Certainly that’s true of Roxanne’s.
At the other end of the culinary spectrum comes news of “The Stonner,” a “1000 calorie, deep fried pork sausage kebab [that] has been dubbed the most dangerous fast food in Britain.” (“Stonner” is Scottish slang for erection. Had the Stonner been invented in the US, it would have been called a “tube steak.” Or, maybe, “McBoner.”) The inventor claims sales are, err, rising.
The inventor can be credited not only with the original idea of wrapping a pork sausage in a doner kebab, dipping the mess in batter and frying it. He also takes credit for naming it “the most dangerous supper in Scotland,” indicating that he knows more about marketing than he does about cooking.
(A tip of the toque to reader Chris Thompson, who reliably informs me of all new developments in the fried meat scene.)
When we visited Vancouver a few weeks ago, we stayed with a friend who lives one block off of Commercial Drive — a street that contains more culture in any three-block span than any three Midwestern states. I didn’t take any photos, so you’ll have to make do with a thousand words… these are the types of restaurants I jotted down on the back of a business card as we drove past:
Carribean/Jamaican, Greek, Greek & pizza, pita, Mexican, taverna, Italian, deli, Java Express, chocolates, cappucino, gelato, cakes, tandoori, sushi, Salvadoran/Mexican, vegetarian/vegan, donair, taco, bagel, vegetarian Indian, tapas, juice bar.
That’s not a complete index… I couldn’t write fast enough. Literally every storefront represented a different type of cuisine.

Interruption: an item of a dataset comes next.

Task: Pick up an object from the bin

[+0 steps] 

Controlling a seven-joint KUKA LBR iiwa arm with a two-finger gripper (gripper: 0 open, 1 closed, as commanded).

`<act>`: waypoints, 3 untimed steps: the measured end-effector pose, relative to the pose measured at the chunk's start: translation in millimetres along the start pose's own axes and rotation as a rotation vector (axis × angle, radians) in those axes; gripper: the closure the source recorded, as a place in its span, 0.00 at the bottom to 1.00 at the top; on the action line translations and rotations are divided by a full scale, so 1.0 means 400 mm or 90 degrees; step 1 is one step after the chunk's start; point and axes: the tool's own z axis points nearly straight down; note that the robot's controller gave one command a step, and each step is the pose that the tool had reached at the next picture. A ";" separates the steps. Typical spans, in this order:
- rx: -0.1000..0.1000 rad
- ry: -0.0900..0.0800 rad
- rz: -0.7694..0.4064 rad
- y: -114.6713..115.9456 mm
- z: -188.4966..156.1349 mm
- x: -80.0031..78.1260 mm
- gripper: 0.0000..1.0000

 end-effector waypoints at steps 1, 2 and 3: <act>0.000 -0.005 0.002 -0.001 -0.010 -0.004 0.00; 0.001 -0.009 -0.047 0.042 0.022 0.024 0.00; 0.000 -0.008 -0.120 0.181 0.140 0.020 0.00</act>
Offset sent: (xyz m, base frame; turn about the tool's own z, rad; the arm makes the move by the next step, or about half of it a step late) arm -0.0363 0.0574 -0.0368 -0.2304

Our host called this strip “The Drive,” capitals evident, in a tone of reverence. Within 24 hours I felt the same. We ate Asian/fusion, gelato, Brazilian, and multi-ethnic vegan sandwiches within the span of five meals (and three blocks).
The Drive has its own website: thedrive.net. Although the design is dated, the site’s content provides a model for the way shopping-district websites ought to be: indexed via map (for spatial navigators) and category… with panoramic photos and still photos.
The Drive is anchored at the north end by Womyns Ware, a lesbian sex shop. It appeared as we drove by that the store’s outside walls feature larger-than-life-size murals of enormous naked women (sorry, womyn) dancing with arm-sized “dills.” I am not part of the store’s customer demographic, but I appreciated its very public existence: alternative-lifestyle stores suggest a high degree of local tolerance. Like San Francisco, Vancouver seems to have no closets. Commercial Drive felt a bit like Haight Street, with better food and fewer shoe shops.